Que l'on ne s'y trompe pas. Le paysan, l'agriculteur, s'est laissé berner parce qu'il n'avait pas beaucoup de moyens de faire autrement : la nasse idéologique du régime politique occidental s'était refermée sur lui comme sur beaucoup d'autres professionnels. Et çà a mis 60 ans : la PAC date de 1962.

Mais d'autres professions se sont elles aussi fait berner. Et pas par la PAC !...

Les médecins et autres soignants sont pratiquement devenus les dactylos de la Sécurité Sociale pour les privés et en plus des ARS pour les hospitaliers. En échange des données de santé de leurs patients, ces derniers reçoivent les subventions "maladie" avec une sorte de jubilation de recevoir de l'argent pour rien. Le tout sous le fouet des protocoles et des réglements ahurissants de bêtise et de toxicité édictés par les fonctionnaires de santé et leurs corrupteurs des firmes pharmaceutiques.

Les ouvriers, techniciens et ingénieurs de l'Industrie ont subi le même sort que leurs confrères de l'agriculture ou de la médecine : on les a euthanasiés à coups de normes stupides - comme dans le cas de l'automobile - et autres réglements qui avaient comme unique but de détruire l'industrie et de la déplacer ... en Chine. C'est fait. Et ouviers et paysans n'ont plus que leurs yeux pour pleurer. Sous les éclats de rire de Macron et de Attal.
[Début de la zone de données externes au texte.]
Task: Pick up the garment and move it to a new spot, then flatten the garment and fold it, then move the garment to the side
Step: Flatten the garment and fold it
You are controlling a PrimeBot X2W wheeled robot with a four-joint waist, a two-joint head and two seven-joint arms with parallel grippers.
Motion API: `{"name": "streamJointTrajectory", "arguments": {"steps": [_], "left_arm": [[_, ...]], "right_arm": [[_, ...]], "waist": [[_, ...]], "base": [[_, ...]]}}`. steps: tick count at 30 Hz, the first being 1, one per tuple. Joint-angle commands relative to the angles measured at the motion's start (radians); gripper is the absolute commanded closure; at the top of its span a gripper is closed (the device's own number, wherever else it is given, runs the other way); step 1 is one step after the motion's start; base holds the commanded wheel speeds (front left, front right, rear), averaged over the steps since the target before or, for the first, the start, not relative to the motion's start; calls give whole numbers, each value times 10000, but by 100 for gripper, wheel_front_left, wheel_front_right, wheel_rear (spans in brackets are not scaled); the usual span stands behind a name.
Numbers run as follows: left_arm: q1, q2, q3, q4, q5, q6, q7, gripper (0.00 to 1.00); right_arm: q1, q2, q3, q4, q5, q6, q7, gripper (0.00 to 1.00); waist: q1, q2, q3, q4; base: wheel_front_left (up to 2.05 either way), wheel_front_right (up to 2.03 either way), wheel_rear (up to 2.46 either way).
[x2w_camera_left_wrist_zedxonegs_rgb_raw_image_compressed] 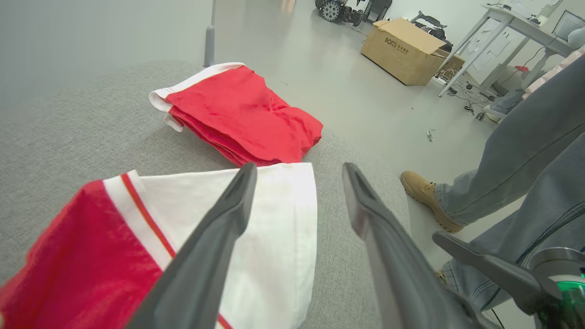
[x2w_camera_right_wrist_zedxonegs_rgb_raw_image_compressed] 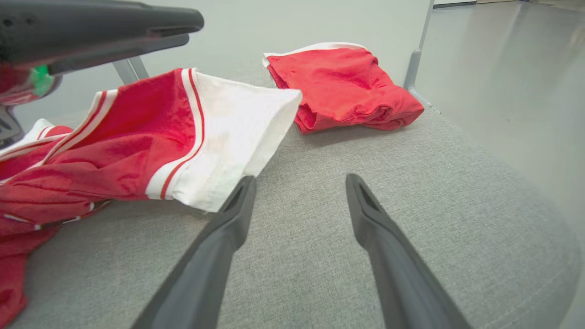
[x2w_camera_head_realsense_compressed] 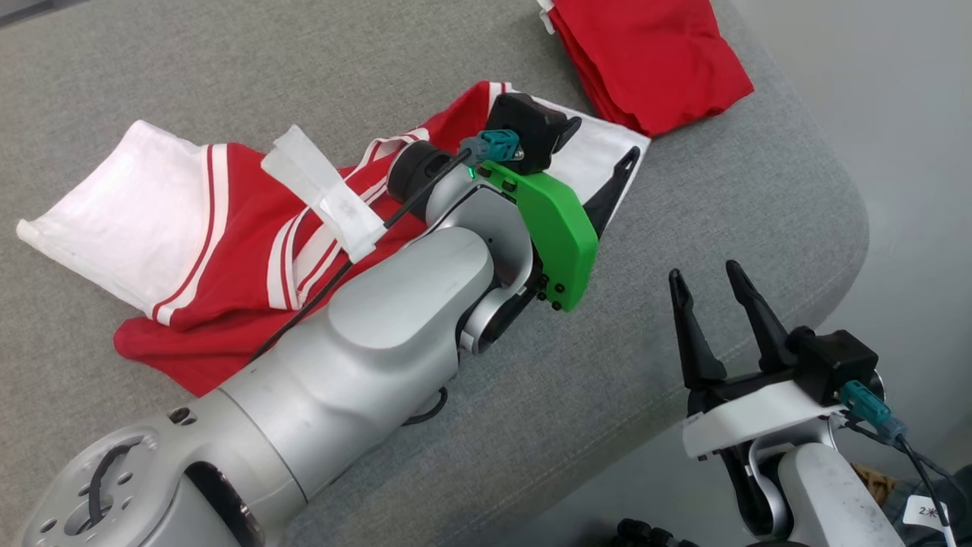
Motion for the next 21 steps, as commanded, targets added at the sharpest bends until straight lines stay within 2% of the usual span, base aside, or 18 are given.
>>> {"name": "streamJointTrajectory", "arguments": {"steps": [1, 5, 9, 13, 19, 20, 21], "left_arm": [[-112, 55, -87, -118, -59, -41, -126, 0], [-149, 52, -238, -484, 92, 44, -510, 0], [41, 97, -160, -760, 242, 312, -1062, 0], [691, 831, -2, -1416, 128, 741, -1349, 0], [2086, 2557, -70, -3055, 34, 1595, -1300, 0], [2086, 2557, -70, -3055, 34, 1595, -1300, 0], [2354, 2837, -35, -3337, -59, 1730, -1317, 0]], "right_arm": [[75, 0, -125, -19, -96, -8, 1, 0], [341, -9, -503, 16, -428, -9, 1, 0], [670, -18, -822, -4, -801, -9, 1, 0], [1058, -21, -1087, -58, -1150, -9, 1, 0], [1604, -19, -1284, -99, -1576, -9, 1, 0], [1604, -19, -1284, -99, -1576, -9, 1, 0], [1675, -19, -1309, -105, -1631, -9, 1, 0]], "waist": [[-1, -1, 36, 192], [-1, -1, -348, 824], [-1, -1, -918, 1504], [-1, -1, -1470, 2125], [-1, -1, -2109, 2837], [-1, -1, -2109, 2837], [-1, -1, -2197, 2936]], "base": [[0, 0, 0], [0, 0, 0], [0, 0, 0], [0, 0, 0], [0, 0, 0], [0, 0, 0], [0, 0, 0]]}}
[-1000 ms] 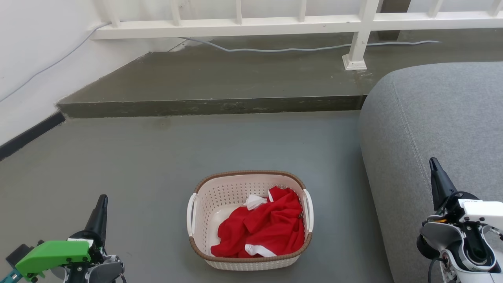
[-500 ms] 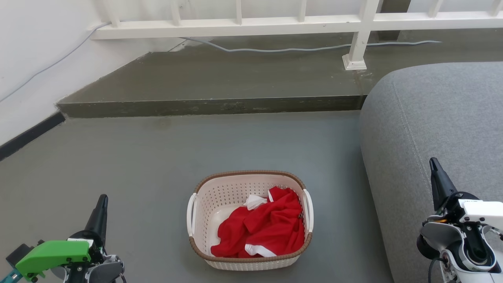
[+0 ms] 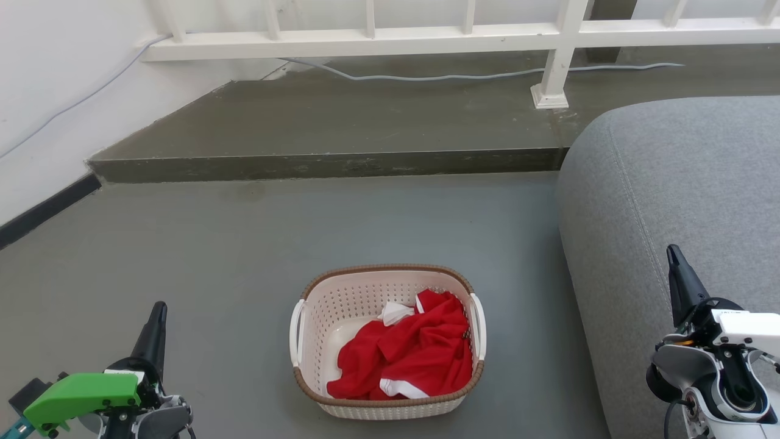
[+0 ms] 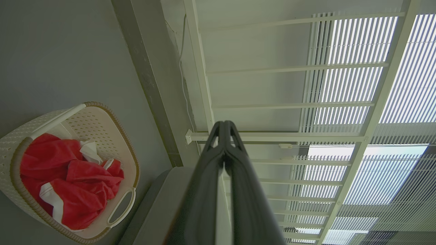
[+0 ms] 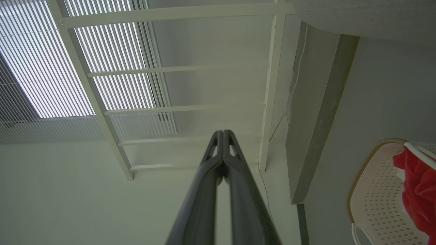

De Von der Leyen et de Gates ...

Le réveil pourrait être terrible [4]. Paysans, ouvriers, même combat ?





Notes

[1] "Lancée en 1962, la politique agricole commune (PAC) de l'UE est un partenariat entre l'agriculture et la société et entre l'Europe et ses agriculteurs. ", https://agriculture.ec.europa.eu/common-agricultural-policy/cap-overview/cap-glance_fr.
"En tant que président de la République, Jacques Chirac exprimera notamment son engagement européen à travers son soutien inconditionnel à la Politique Agricole Commune. , https://agriculture.gouv.fr/jacques-chirac-et-le-monde-agricole-une-histoire-vraie

[2] "La politique agricole commune (PAC) apporte un soutien aux agriculteurs, aux filières agricoles et aux territoires ruraux, tout en luttant contre le changement .climatique ...", https://agriculture.gouv.fr/politique-agricole-commune.

[3] "En moyenne sur les années 2004à 2006, la part des subventions dans le revenu dépasse très nettement 100 % pour les exploitations spécialisées en production de céréales, oléagineux et protéagineux, en production bovine orientée vers la viande et en production ovine, contre moins de 10 % pour celles de maraîchage, fleurs et viticulture d’appellation. En 2006, 20% des exploitations perçoivent 43 % de l’ensemble des aides.", Source Insee https://www.insee.fr/fr/statistiques/1373301?sommaire=1373307

[4] Lire Michel Maffessoli, L'Ère des soulèvements, Paris, Cerf, 2021, 182 p.